A thought can be expressed in many ways. This is what we are taught in composition, along with instruction to spend time developing good ideas. One has stylistic choices - to use metaphors, quotidian anecdotes, reasoning - where what is true in one situation may be false in another vs. the unsound but clever form of casuistry, etc. I prefer writing to be conceived of as Montaignean 'attempts' and agree with this definition of the essay form for the humanities.
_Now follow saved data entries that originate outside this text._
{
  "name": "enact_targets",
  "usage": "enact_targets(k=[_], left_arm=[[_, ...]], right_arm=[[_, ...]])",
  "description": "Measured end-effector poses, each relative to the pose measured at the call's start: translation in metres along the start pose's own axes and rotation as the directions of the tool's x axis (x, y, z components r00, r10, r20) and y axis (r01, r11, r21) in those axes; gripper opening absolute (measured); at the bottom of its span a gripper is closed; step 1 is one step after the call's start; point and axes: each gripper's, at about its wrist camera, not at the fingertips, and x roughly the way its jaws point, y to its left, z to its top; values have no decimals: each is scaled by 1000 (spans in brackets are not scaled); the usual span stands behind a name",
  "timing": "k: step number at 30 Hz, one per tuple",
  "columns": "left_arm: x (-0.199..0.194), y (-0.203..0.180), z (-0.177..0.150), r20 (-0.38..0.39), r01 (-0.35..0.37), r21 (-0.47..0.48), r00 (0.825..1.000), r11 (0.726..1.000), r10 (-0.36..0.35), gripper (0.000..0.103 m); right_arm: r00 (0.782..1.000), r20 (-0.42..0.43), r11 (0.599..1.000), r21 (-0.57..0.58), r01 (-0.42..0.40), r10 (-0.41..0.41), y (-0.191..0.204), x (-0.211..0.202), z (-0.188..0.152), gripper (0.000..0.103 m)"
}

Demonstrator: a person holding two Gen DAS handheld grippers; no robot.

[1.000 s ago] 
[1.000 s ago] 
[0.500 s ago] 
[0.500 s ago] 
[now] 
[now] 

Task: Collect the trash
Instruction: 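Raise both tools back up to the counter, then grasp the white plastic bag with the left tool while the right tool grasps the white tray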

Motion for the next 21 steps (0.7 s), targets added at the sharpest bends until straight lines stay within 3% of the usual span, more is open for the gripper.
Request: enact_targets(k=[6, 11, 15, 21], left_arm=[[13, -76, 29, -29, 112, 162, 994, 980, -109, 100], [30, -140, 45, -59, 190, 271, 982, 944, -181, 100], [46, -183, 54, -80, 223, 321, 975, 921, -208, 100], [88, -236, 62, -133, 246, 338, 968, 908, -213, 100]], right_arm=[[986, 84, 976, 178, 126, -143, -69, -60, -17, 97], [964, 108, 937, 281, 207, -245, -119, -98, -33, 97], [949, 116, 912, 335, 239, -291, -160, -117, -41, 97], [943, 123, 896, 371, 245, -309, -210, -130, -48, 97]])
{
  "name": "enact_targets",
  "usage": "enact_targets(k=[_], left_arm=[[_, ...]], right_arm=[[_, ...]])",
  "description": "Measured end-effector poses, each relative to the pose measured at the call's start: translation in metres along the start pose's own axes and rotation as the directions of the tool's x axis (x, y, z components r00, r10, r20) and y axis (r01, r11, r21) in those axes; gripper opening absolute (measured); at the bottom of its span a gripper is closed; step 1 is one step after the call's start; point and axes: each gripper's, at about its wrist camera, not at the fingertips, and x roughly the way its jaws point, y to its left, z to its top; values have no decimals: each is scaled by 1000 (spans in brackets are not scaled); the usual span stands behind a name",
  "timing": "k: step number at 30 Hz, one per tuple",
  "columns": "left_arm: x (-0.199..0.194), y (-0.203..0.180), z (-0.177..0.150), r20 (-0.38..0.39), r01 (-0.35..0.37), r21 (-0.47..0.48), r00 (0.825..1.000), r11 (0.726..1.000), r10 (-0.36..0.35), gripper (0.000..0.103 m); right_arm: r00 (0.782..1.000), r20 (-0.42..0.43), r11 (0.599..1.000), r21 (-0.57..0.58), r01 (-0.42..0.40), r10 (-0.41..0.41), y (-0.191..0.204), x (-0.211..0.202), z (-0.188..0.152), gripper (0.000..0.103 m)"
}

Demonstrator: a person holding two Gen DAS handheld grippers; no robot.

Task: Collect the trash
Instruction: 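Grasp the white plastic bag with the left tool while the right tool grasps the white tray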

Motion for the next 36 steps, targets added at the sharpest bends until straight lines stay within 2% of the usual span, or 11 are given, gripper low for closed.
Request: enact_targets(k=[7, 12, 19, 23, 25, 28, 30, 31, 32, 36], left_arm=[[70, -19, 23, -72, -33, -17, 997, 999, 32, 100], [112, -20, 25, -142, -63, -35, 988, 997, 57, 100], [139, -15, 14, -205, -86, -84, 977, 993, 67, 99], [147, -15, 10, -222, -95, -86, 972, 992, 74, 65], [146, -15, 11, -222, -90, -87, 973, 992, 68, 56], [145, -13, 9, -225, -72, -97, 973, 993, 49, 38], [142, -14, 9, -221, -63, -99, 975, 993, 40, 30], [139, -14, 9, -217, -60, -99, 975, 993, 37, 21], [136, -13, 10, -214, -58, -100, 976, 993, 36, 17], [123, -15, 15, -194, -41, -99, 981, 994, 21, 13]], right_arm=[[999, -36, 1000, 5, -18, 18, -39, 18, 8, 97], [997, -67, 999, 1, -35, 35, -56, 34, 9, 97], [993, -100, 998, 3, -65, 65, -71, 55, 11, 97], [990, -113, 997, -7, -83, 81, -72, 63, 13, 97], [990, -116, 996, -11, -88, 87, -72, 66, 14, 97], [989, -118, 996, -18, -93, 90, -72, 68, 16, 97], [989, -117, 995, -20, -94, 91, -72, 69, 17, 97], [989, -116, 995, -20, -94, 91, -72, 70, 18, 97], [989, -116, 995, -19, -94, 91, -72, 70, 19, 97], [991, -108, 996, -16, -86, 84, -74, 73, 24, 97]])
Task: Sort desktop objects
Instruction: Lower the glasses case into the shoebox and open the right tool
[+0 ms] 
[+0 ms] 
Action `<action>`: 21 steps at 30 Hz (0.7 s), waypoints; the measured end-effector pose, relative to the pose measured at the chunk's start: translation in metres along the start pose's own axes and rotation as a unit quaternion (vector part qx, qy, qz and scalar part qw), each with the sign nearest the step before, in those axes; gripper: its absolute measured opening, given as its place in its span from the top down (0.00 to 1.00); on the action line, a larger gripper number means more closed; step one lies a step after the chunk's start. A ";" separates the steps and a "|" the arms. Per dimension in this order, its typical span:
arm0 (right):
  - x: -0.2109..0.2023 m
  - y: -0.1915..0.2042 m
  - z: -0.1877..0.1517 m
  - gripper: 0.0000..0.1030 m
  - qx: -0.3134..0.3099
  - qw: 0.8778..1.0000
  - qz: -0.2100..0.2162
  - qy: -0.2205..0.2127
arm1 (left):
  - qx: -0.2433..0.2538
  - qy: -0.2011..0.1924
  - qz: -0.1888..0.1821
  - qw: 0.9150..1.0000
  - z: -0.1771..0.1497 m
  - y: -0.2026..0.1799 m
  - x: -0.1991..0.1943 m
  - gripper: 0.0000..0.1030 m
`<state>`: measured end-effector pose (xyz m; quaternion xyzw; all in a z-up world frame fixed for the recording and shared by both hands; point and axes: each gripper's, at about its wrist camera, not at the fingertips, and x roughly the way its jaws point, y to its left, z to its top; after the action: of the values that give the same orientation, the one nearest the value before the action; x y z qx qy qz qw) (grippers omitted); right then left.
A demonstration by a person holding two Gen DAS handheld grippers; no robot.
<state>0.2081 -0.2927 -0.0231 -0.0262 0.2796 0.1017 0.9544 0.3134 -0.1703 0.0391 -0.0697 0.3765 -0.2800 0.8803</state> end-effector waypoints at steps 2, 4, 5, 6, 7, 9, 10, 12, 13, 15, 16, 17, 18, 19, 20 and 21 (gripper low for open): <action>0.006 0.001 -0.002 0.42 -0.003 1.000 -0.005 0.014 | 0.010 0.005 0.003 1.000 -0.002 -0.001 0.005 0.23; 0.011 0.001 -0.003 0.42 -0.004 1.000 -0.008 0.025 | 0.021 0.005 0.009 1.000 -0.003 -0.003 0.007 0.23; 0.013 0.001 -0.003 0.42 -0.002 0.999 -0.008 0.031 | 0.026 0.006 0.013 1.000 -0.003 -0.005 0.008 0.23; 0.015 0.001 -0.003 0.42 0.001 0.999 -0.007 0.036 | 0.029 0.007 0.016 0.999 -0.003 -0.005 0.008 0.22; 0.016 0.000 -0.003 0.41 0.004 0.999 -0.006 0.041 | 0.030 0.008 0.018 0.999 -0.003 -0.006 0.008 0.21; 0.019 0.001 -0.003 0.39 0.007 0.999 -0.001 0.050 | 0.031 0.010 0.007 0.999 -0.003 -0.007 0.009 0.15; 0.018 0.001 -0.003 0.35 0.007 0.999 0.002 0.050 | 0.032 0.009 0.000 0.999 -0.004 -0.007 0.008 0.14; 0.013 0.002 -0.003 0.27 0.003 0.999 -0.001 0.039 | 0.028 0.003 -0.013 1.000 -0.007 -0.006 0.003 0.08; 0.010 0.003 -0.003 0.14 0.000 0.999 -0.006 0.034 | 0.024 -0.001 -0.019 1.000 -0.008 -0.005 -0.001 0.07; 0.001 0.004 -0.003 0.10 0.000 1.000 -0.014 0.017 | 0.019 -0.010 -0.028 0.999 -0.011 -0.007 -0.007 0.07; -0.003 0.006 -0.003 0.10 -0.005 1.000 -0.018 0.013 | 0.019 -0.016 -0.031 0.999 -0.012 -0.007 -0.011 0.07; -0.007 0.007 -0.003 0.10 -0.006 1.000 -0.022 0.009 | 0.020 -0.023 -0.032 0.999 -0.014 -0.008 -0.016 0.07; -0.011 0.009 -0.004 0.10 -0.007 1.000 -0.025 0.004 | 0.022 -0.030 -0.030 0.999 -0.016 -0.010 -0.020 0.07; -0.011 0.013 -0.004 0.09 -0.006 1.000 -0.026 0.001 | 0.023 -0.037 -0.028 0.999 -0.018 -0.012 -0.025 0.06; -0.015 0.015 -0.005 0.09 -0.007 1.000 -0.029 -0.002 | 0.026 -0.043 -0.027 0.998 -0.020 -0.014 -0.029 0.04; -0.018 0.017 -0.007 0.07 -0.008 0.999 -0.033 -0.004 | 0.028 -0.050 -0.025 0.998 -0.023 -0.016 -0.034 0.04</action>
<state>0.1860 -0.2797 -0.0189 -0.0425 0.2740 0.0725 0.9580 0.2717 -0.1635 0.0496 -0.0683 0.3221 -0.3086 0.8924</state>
Montaigne who "would probably show you his rash, tell you some dirty jokes, and ask ... about death" is preferable to Francis Bacon, who "tends to attract a more cocksure, buttoned-up fan base, what with all the 'He that hath wife and children hath given hostages to fortune; for they are impediments to great enterprises,' and whatnot."
Narrative is not to be definitive: Gadamer has shown that in the μῦθος depends on the retelling and should be able to go on indefinitely, "the very form of transmission implies the moment of continuation - 'and so forth' - which goes beyond what has already been said to something that still lies beyond it." So vast is art, so narrow human wit, writes Pope in An Essay on Criticism:
"Yet if we look more closely we shall find / Most have the seeds of judgment in their mind / Nature affords at least a glimmering light / The lines though touched but faintly are drawn right, / But as the slightest sketch if justly traced / Is by ill coloring but the more disgraced / So by false learning is good sense defaced / Some are bewildered in the maze of schools  / And some made coxcombs nature meant but fools / In search of wit these lose their common sense / And then turn critics in their own defense". Writing words that do not allow us to penetrate the principles of nature and human existence, send us down "the maze of schools" - the trendy academic languages that some would have us submit to as slaves, not as the freed men of artes liberales.
"True wit is nature to advantage dressed; / What oft was thought, but ne'er so well expressed; / Something, whose truth convinced at sight we find / That gives us back the image of our mind." The true tailor seems to restore, like Hippolytus, return to the living, so to deliver a riddled political message. "Those rules, of old discovered, not devised, / Are nature still, but nature methodized; / Nature, like liberty, is but restrained / By the same laws which first herself ordained. ... / Moderns beware! or if you must offend / Against the precept, ne'er transgress its end".